BTCL group managing director, Anthony Masunga is well aware that mobile subscriptions are reaching their ceiling at a time when beMOBILE would have hoped to push for greater market share. BTCL’s mobile network was the last entrant in the market, arriving on the scene in 2008, 10 years after Mascom and Orange set up.

Masunga says while the market is maturing, there is still room for growth in different ways.

“The market is saturated and as operators, we are stealing from each other.

“There is no scale; the subscriber business is in decline. “This does not mean there’s no potential for growth in revenue. “It’s now about mobile broadband services, which is an opportunity because internet penetration is still low. “That would represent a value-added service,” the MD says.

He adds: “People are hungry for internet and the mobile networks will provide that”.

Masunga’s assertions line up with BOCRA figures showing that while subscriptions were declining, mobile broadband subscriptions increased by nine percent from 1.4 million in March 2017 to 1.5 million in March 2018.

Mobile broadband refers to wireless internet access through smartphones, dongles and similar devices. Mascom, Orange and beMOBILE are all racing to expand their 4G networks to attract data subscriptions, in the process stealing subscribers from each other.

As the operators look around for innovations around declining subscriptions, beMOBILE is also strategising for a particular innovation it says will help it leapfrog the larger, older networks.

beMOBILE has been pushing the regulator to introduce Mobile Number Portability (MNP) as service which would allow subscribers to retain their mobile telephone numbers when changing from one mobile network to another.

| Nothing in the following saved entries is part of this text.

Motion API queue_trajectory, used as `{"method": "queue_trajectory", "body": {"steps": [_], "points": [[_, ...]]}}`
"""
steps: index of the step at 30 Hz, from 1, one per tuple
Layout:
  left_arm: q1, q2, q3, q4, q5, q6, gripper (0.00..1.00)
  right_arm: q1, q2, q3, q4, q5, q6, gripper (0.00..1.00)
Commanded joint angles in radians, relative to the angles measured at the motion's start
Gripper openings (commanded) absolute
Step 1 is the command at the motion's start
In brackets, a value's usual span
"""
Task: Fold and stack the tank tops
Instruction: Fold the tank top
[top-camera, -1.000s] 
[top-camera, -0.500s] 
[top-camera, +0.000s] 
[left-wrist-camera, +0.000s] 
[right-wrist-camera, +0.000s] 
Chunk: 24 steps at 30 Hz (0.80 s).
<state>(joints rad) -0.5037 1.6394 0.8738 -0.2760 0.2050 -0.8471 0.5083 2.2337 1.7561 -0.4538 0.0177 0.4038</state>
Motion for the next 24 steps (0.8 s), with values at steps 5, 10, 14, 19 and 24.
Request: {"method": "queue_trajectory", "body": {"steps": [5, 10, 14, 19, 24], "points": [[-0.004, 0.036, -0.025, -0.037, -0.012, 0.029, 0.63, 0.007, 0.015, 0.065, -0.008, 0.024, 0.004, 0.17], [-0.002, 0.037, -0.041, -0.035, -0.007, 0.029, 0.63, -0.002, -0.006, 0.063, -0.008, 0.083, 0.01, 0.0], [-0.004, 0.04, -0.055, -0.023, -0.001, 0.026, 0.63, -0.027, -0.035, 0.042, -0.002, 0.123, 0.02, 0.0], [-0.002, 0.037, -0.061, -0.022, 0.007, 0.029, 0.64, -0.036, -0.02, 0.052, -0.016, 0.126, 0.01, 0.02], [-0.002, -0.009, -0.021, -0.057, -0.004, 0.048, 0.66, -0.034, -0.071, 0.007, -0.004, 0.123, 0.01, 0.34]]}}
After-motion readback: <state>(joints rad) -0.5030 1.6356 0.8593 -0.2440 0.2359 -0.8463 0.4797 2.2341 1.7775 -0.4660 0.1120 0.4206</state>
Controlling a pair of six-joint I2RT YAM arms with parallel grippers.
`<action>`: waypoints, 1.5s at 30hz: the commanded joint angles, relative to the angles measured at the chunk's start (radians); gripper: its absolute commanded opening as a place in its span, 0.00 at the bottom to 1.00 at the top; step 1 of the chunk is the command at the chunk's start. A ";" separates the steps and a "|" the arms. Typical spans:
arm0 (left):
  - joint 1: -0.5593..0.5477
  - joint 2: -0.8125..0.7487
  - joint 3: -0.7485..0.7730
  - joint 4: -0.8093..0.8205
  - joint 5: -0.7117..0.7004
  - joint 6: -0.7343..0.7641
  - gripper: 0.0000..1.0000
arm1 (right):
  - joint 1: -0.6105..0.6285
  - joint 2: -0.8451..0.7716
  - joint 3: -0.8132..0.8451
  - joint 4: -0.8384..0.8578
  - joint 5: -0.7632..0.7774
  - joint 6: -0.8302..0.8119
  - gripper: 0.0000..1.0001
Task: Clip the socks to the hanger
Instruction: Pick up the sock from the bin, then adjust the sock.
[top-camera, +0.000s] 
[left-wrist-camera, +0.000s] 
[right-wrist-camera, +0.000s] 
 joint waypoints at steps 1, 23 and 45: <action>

Masunga says with MNP, beMOBILE could leap to at least a 30% share of the local market.

“We believe if MNP were to be introduced here, we would see a major shift and we have information on the ground to support that,” he says.

“Customers are saying they have had the same number since 1998 and while beMOBILE’s offers are good, their cellphone numbers are their businesses.

“Let’s introduce MNP so we can compete on service. Allow customers to choose.”

In the meantime, however, beMOBILE’s strategy is to tap into subscribers’ fascination with data.

“Voice will always be there, but overtime, we are seeing that voice traffic will decline and in fact, in other countries, operators are giving away voice minutes in exchange for data,” Masunga explains.

“Before the issue was between fixed and mobile telephony. Now within mobile, the shift is from voice to data.”

After 1998, the fascination with cellphones was driven by the dream of making a voice call from anywhere to anywhere. That fascination is over. The new fascination is accessing the internet from anywhere and sending data to anywhere.